All this in 12 hours!
I led the development of the Targeted Reading Intervention (TRI) and packaged into these core elements of connecting phonemes and graphemes from the beginning with K-2 struggling readers in rural, low-income communities. That program has been studied numerous times in clinical trials with repeated success for reading.
I got to see teachers who had struggled mightily in helping struggling readers unlock the code for their students with the TRI. Much of this success I attribute to the clear connections we helped teachers make between graphemes and phonemes from the beginning of instruction.
With my current project Reading Simplified, we literally hear every day how a teacher and a child or children's lives are being changed by our method that integrates multiple reading skills with each activity.
For instance, a literacy clinic owner just shared this with me:
“I have been trained and used the Orton-Gillingham approach for years, but always questioned that there had to be a more effective and streamlined way.
After finally doing some searching, I found Reading Simplified and immediately knew I had to try, so I took the training.
In the middle of last year, I talked with 3 families that I was tutoring 1:1 using the OG method about it, and they agreed to allow me to give it a try with their kids.
Their kids were making progress, but it was incredibly slow.
With Reading Simplified, each of those 3 kids made anywhere from 1-3 years growth in about 5-6 months' time.
I'll never look back to OG. Switching to Reading Simplified was one of the best decisions we've made.”
At a time when US NAEP reading scores come back the lowest in 20 years, we all need to be looking at more efficient options.
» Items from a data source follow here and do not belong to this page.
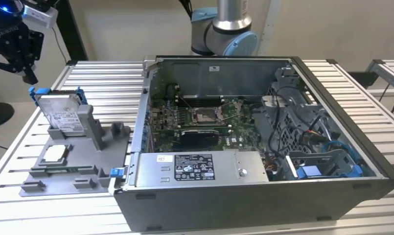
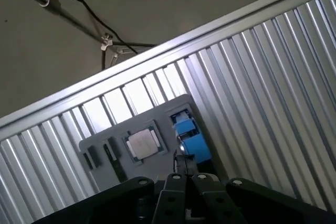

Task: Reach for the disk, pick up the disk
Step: 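Pick up the disk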

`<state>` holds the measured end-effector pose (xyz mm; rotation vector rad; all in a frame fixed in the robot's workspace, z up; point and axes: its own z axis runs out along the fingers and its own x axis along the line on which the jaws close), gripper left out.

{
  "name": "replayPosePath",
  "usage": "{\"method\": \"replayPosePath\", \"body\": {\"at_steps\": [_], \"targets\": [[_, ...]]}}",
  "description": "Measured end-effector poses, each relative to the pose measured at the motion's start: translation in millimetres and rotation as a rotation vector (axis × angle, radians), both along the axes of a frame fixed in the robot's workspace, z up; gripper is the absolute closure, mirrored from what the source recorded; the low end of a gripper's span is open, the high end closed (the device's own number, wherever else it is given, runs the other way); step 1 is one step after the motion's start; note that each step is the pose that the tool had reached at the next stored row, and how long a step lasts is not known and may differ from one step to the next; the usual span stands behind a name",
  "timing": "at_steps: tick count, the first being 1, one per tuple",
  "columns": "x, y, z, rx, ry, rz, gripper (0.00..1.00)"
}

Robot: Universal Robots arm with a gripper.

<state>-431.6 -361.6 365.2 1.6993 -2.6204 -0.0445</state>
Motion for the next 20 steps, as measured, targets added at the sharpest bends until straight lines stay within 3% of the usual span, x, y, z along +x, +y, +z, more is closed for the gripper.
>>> {"method": "replayPosePath", "body": {"at_steps": [8,13,17,20], "targets": [[0.0,0.0,-2.9,0.0001,-0.013,0.144,1.0],[0.0,0.0,-4.8,0.0006,-0.0159,0.234,1.0],[1.0,0.0,-5.1,0.001,-0.0165,0.269,1.0],[1.0,0.0,-5.2,0.0013,-0.0164,0.27,1.0]]}}
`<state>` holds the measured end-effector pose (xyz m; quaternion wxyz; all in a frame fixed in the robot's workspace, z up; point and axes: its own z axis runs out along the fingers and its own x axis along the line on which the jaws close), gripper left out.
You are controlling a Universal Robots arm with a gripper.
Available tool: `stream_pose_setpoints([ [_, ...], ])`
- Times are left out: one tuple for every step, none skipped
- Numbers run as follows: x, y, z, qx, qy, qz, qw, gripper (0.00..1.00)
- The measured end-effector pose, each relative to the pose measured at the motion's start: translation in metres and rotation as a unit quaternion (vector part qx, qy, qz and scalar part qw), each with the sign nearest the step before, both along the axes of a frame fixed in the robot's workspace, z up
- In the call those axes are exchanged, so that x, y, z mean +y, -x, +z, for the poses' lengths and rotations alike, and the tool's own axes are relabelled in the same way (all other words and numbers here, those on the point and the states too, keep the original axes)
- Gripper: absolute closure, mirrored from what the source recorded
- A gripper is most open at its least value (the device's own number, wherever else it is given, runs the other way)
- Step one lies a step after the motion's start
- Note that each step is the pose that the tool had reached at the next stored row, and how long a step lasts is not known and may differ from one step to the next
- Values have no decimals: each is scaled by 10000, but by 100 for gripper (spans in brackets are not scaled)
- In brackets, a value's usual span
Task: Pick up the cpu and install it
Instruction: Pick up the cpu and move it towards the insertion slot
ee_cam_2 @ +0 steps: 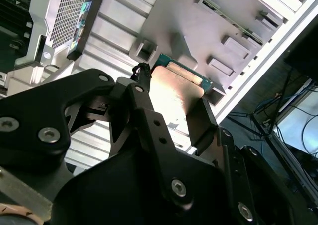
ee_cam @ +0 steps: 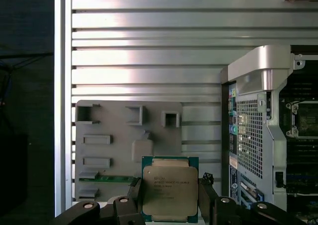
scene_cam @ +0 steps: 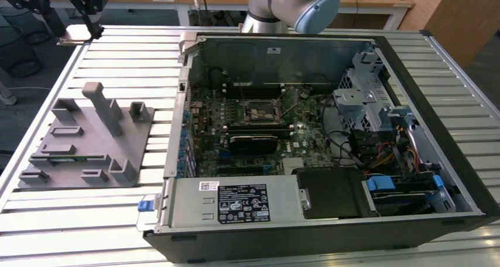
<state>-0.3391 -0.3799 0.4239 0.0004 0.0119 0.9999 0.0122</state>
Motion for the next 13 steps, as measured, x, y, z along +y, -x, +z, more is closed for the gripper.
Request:
stream_pose_setpoints([
  [0,-21,0,0,0,0,10000,46],
  [0,-42,0,0,0,0,10000,46],
  [0,-66,0,0,0,0,10000,46],
  [0,-90,0,0,0,0,10000,46],
  [0,-115,0,0,0,0,10000,46],
  [0,-139,0,0,0,0,10000,46],
  [0,-163,0,0,0,0,10000,46],
  [0,-189,0,0,0,0,10000,46],
  [0,-210,0,0,0,1,10000,46],
  [0,-231,0,0,0,0,10000,46],
  [0,-252,0,0,0,0,10000,46],
  [0,-276,0,0,0,0,10000,46],
  [0,-303,0,0,0,0,10000,46],
])
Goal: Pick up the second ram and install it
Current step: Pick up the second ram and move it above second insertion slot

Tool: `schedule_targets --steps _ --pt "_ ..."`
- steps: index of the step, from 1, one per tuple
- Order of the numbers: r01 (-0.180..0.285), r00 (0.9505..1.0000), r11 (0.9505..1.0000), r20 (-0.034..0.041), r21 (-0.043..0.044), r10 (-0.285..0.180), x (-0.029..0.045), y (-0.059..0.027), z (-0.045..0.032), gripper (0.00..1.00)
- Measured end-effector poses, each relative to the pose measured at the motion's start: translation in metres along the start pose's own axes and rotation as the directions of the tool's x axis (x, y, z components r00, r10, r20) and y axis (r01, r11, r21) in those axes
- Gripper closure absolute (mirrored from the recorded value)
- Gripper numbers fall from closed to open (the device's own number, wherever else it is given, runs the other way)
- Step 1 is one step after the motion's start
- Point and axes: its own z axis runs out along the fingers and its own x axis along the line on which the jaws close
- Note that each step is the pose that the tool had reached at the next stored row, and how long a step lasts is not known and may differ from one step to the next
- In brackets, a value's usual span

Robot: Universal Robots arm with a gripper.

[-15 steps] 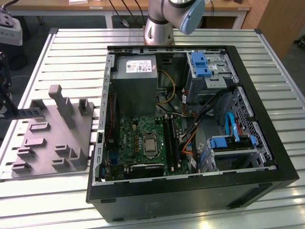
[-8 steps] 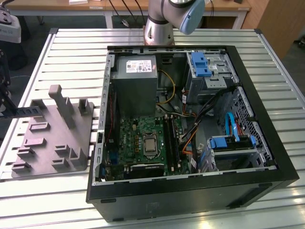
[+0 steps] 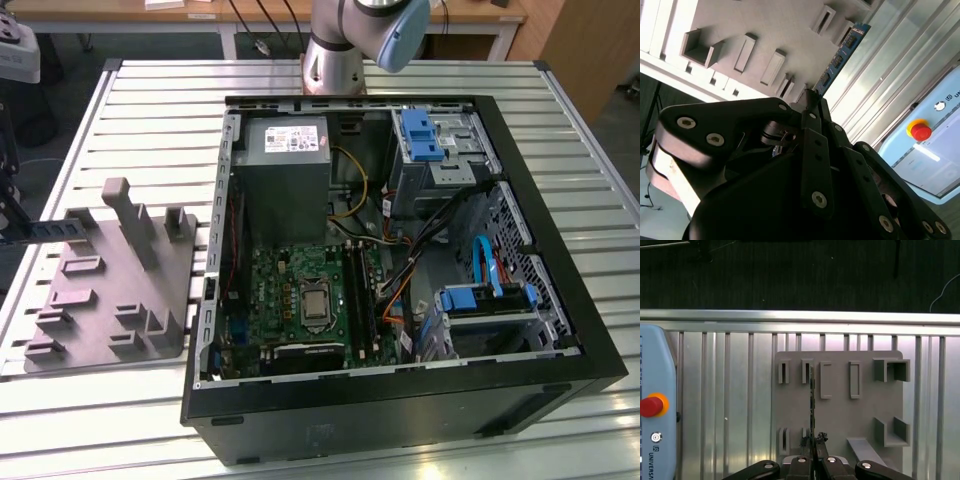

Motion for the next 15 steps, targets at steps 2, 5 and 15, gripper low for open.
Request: schedule_targets --steps 2,5,15 --pt "0.0 1.0 1.0 0.0 0.0 0.0 0.0 0.0 -0.0014 0.86" --pt "0.0 1.0 1.0 0.0 0.0 0.0 0.0 -0.0001 -0.0032 0.86" --pt "0.0 1.0 1.0 0.0001 0.0 0.0 0.0001 -0.0002 -0.0097 0.86"
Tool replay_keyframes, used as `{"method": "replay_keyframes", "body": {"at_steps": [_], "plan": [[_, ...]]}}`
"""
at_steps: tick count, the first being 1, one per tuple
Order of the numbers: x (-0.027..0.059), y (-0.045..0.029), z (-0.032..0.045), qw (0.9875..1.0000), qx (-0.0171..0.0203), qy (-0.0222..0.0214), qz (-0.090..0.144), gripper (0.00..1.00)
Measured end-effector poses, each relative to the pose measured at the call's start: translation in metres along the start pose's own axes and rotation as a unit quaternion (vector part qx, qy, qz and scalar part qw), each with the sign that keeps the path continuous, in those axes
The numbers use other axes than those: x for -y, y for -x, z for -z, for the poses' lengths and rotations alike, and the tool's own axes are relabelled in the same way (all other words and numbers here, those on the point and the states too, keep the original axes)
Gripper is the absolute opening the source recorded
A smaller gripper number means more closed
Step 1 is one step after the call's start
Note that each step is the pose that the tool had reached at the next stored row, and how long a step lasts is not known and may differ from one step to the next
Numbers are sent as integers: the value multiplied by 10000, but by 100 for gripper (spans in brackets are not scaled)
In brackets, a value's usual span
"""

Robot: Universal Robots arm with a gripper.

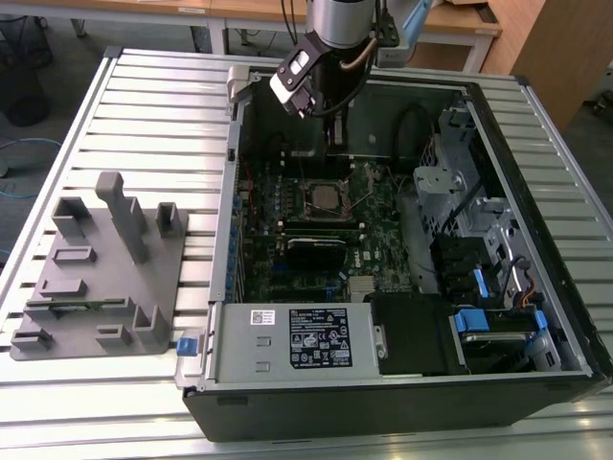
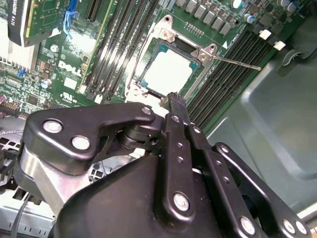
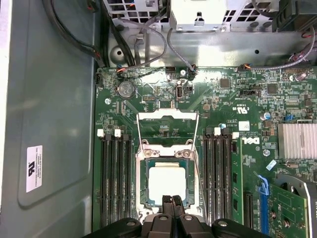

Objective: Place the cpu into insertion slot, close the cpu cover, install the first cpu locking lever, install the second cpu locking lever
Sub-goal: 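Close the cpu cover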

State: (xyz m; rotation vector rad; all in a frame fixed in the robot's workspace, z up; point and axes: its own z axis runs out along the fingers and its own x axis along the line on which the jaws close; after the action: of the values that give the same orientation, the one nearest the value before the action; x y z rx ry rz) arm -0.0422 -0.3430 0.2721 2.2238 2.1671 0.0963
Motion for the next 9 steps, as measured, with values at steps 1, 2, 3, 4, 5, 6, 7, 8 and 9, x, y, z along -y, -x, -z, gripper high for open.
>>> {"method": "replay_keyframes", "body": {"at_steps": [1, 2, 3, 4, 5, 6, 7, 8, 9], "plan": [[0, 0, 0, 10000, 0, 0, 0, 10], [0, 0, 0, 10000, 0, 0, 0, 10], [0, 0, 1, 10000, 1, -1, 0, 10], [0, 0, 1, 10000, 1, -1, 0, 10], [0, 0, 1, 10000, 1, 0, 0, 10], [-3, 0, 1, 10000, 1, 0, 1, 10], [-11, 0, 1, 10000, 2, -1, 1, 10], [-20, 0, 0, 10000, 2, -1, 1, 10], [-31, -1, -1, 10000, 2, -1, 0, 10]]}}
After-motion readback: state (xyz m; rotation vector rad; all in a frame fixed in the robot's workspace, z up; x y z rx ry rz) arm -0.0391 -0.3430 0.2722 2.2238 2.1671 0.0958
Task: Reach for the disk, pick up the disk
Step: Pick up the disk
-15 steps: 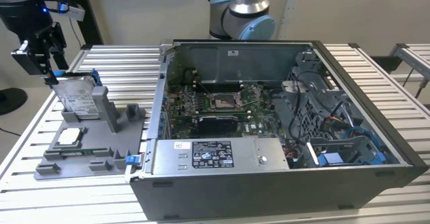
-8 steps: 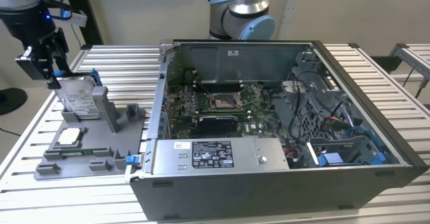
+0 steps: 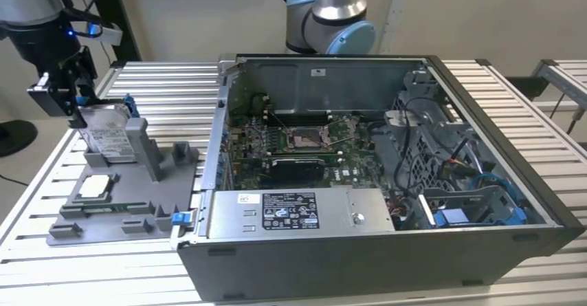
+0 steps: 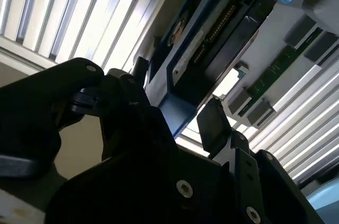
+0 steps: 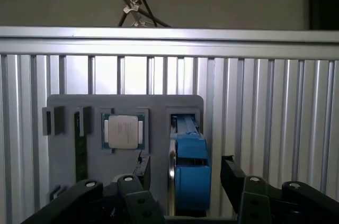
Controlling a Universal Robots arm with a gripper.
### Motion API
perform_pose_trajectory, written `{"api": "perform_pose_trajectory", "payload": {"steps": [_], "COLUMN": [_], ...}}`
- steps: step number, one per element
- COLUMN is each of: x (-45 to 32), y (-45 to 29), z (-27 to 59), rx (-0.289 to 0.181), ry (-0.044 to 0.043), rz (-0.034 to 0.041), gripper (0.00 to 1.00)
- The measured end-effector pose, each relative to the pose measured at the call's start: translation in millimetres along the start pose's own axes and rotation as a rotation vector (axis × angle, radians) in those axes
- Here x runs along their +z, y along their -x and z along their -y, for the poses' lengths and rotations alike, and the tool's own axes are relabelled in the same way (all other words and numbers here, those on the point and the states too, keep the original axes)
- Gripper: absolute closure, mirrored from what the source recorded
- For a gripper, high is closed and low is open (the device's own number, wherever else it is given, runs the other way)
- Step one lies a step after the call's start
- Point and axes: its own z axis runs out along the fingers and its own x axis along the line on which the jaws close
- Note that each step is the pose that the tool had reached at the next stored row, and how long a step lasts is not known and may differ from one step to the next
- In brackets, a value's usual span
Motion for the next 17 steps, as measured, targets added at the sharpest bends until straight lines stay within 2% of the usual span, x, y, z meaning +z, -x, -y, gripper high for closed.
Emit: {"api": "perform_pose_trajectory", "payload": {"steps": [9, 17], "x": [16.4, 26.3], "y": [0.1, 0.2], "z": [0.2, 0.3], "rx": [0.000, 0.000], "ry": [-0.0001, 0.0000], "rz": [0.0000, 0.0006], "gripper": [0.00, 0.00]}}
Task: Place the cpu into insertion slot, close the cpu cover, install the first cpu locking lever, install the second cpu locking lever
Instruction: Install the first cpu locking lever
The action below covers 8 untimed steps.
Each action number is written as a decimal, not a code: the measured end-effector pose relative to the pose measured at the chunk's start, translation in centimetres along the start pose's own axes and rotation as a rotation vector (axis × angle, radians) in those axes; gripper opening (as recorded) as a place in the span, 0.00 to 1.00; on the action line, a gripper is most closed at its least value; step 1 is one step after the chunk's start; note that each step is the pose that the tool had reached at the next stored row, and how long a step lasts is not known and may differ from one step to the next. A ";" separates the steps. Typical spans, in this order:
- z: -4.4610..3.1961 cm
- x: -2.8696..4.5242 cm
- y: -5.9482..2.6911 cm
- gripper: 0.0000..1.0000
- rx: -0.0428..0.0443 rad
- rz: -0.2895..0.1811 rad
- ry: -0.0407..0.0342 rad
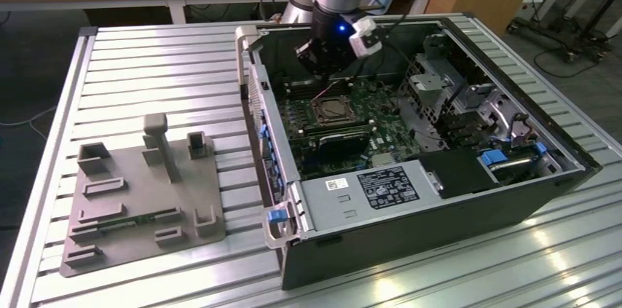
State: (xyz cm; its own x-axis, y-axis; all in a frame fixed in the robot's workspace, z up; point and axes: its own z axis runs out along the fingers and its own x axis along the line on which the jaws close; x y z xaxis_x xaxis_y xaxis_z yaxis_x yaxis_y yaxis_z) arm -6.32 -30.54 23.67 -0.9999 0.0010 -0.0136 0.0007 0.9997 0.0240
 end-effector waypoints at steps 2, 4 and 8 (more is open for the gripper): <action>0.09 -0.13 0.02 0.10 0.0001 0.000 0.0001; 0.15 -0.22 0.04 0.10 0.0000 0.000 0.0000; 0.25 -0.35 0.13 0.10 0.0002 0.000 0.0001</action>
State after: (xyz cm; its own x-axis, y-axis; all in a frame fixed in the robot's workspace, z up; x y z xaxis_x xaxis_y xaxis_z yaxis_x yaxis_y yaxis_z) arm -5.97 -30.41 23.43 -0.9999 0.0011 -0.0135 0.0008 0.9997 0.0238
Approaches that build connections among phonemic awareness and phonics knowledge from the beginning, like Reading Simplified, are much more likely to accelerate student growth that we so desperately need.
We're not the only ones, either.
Check out EBLI. Or Sounds-Write. Or Literacy Hill. Or Phonic Books.
Extra brownie points for hanging with this idea for so long. But I'd love for it to be a 2-way conversation…
2 thoughts on “Science Shorts #3-Integrate; Don’t Isolate Reading Subskills”
Every bit of evidence and experience supports
integrating multiple reading subskills. The supreme gift you have given, Marnie, is simplicity!
In four hours of formal teaching, my non-reader has moved from no phonemic awareness or knowledge of letter sounds to now building CVC’s . writing CVC’s and involved in Guided Reading with joy
Amazing!! We’re so glad to hear this Merran. Congrats to you and your joyful reader!